EXERCISE REQUIREMENTS
Restate verbatim the span of lines below between the line with "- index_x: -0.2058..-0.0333" and the line with "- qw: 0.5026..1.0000", including those two lines, and only that span.

SUPPLIED DATA
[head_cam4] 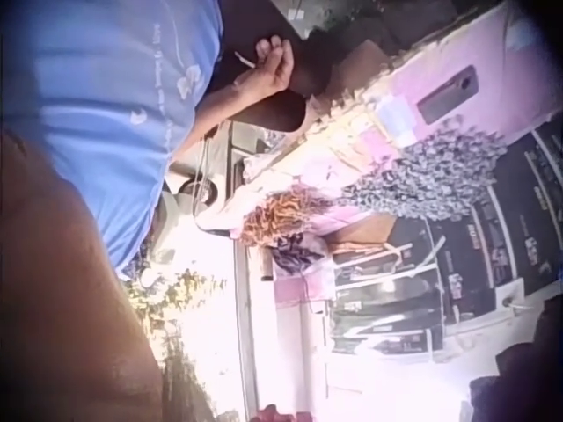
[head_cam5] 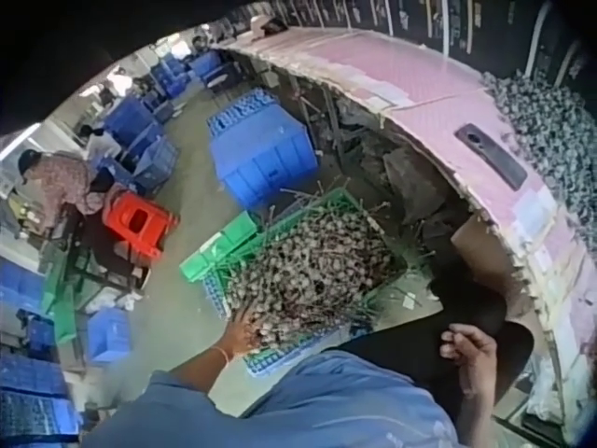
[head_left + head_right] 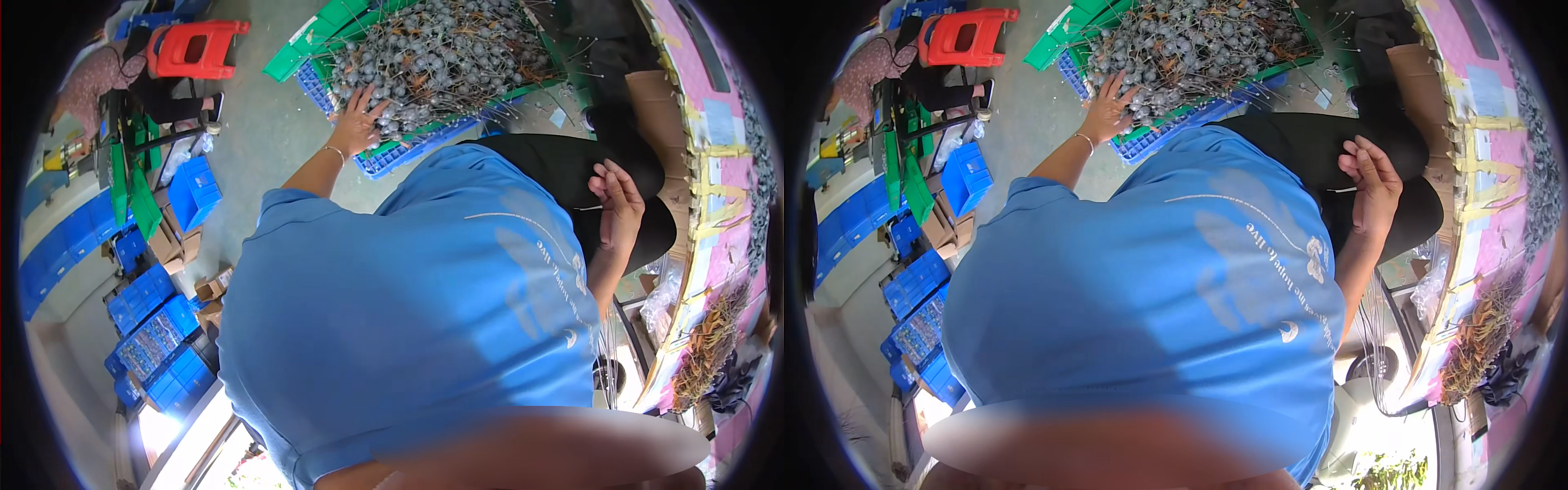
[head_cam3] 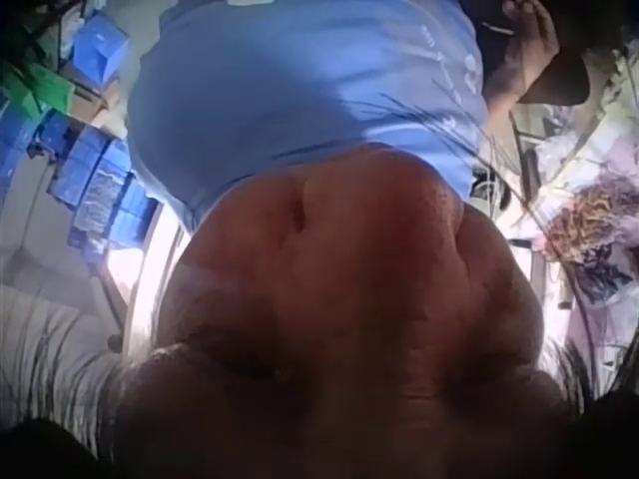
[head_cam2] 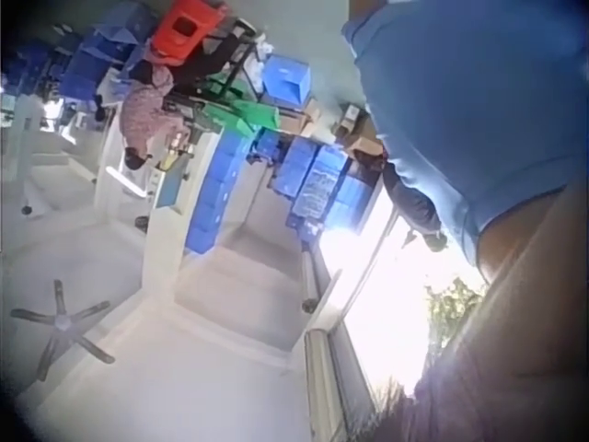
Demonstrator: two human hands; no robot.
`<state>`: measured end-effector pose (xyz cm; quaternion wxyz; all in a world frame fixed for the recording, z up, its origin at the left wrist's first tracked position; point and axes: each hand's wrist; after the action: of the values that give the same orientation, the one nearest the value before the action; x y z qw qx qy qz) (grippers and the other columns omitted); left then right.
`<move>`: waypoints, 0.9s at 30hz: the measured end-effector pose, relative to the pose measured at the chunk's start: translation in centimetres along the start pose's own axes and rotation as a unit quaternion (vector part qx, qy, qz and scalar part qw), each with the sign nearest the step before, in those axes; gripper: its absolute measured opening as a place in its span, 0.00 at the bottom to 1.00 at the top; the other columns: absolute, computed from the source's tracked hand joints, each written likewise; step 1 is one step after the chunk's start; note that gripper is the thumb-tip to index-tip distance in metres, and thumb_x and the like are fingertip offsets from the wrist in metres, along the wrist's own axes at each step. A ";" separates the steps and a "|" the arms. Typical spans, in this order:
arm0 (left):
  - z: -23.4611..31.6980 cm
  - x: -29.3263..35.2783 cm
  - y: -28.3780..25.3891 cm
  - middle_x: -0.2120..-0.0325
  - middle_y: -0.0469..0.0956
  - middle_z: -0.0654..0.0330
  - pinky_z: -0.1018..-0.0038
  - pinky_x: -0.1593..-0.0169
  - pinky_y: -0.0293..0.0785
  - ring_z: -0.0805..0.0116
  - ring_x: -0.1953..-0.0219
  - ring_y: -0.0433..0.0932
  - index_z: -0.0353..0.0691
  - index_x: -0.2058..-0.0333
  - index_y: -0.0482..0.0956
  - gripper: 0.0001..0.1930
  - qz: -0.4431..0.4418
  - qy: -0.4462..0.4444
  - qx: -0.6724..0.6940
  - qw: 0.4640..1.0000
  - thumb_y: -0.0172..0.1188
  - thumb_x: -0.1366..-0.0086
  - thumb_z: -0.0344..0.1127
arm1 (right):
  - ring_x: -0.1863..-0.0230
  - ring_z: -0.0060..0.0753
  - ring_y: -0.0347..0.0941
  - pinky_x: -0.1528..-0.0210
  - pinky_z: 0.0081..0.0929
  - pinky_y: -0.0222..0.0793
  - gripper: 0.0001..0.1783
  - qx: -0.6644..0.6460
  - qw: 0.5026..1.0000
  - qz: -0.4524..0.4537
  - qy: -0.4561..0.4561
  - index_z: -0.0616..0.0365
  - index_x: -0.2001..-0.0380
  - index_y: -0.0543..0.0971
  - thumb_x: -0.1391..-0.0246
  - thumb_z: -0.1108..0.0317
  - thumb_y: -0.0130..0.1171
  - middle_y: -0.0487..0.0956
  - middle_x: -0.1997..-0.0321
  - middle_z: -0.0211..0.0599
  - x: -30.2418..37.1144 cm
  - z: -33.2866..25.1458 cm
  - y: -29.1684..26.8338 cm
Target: Manually assembling small circular electronic components by attaching wires and housings at a factory workbench.
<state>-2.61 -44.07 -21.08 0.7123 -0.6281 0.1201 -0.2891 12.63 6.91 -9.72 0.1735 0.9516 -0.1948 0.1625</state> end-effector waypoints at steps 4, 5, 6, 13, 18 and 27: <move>-0.1 -3.6 -4.0 0.34 0.57 0.44 0.54 0.39 0.68 0.44 0.37 0.65 0.69 0.41 0.72 0.33 -0.138 -0.056 0.054 0.987 0.62 0.48 0.37 | 0.67 0.26 0.80 0.60 0.23 0.79 0.13 -0.040 0.999 0.027 -0.013 0.67 0.52 0.79 0.39 0.75 0.56 0.83 0.58 0.47 0.0 0.8 -0.1; 0.0 -5.5 -5.1 0.34 0.57 0.44 0.54 0.39 0.68 0.44 0.37 0.65 0.69 0.41 0.72 0.33 -0.138 -0.049 0.051 0.988 0.62 0.48 0.37 | 0.67 0.26 0.80 0.60 0.23 0.79 0.13 -0.043 0.998 0.033 -0.018 0.67 0.52 0.79 0.39 0.75 0.56 0.83 0.58 0.47 0.1 1.1 -0.2; 0.2 -7.9 -6.6 0.43 0.68 0.44 0.54 0.44 0.72 0.46 0.43 0.72 0.64 0.47 0.78 0.26 -0.226 -0.064 -0.006 0.972 0.61 0.47 0.36 | 0.67 0.25 0.80 0.59 0.23 0.78 0.14 -0.043 0.999 0.023 -0.016 0.67 0.51 0.78 0.38 0.74 0.56 0.82 0.57 0.46 0.2 1.4 -0.4; 7.7 -19.6 -7.4 0.54 0.78 0.48 0.63 0.54 0.78 0.51 0.49 0.77 0.44 0.58 0.81 0.13 0.032 0.011 -0.144 0.989 0.58 0.40 0.40 | 0.72 0.24 0.78 0.64 0.23 0.79 0.14 -0.072 0.997 0.003 -0.024 0.66 0.51 0.78 0.38 0.73 0.56 0.83 0.57 0.46 -0.2 2.4 -0.8; 8.2 -21.4 -1.5 0.38 0.62 0.48 0.42 0.39 0.62 0.47 0.34 0.59 0.57 0.39 0.66 0.27 0.157 0.162 -0.148 0.963 0.58 0.38 0.41 | 0.75 0.24 0.77 0.68 0.24 0.79 0.14 -0.101 0.995 -0.004 -0.009 0.67 0.51 0.78 0.39 0.73 0.57 0.83 0.58 0.47 -0.8 2.1 -0.6; -0.3 -16.9 -1.3 0.42 0.65 0.52 0.40 0.41 0.59 0.54 0.36 0.62 0.67 0.37 0.63 0.29 -0.005 -0.083 -0.117 0.990 0.58 0.38 0.46 | 0.80 0.22 0.74 0.73 0.23 0.75 0.17 -0.109 0.994 -0.012 0.015 0.67 0.48 0.75 0.39 0.72 0.57 0.83 0.57 0.45 -1.3 1.9 -1.8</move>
<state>-16.69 -34.86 -23.16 0.6400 -0.7297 0.0901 -0.2232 12.76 8.08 -12.38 0.2813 0.9267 -0.1969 0.1526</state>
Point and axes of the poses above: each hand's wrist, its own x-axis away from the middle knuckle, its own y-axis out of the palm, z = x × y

ANSWER TO THIS PROBLEM
  - index_x: -0.2058..-0.0333
  - index_y: -0.0482..0.0956
  - gripper: 0.0001..0.1930
  - qz: -0.4431..0.4418
  - qy: -0.4462..0.4444
  - qx: -0.6724..0.6940
  - qw: 0.4640..1.0000
  - thumb_y: -0.0172..0.1188
  - thumb_x: -0.1366..-0.0086
  - thumb_z: -0.0344..0.1127
arm1 (right):
  - ring_x: -0.1863..-0.0230
  - ring_z: -0.0060..0.0753
  - ring_y: -0.0347..0.0941
  - pinky_x: -0.1528..-0.0210
  - pinky_z: 0.0081..0.0929
  - pinky_y: -0.0222..0.0793
  - gripper: 0.0001..0.1783
  - qx: -0.6644..0.6460
  - qw: 0.5026..1.0000

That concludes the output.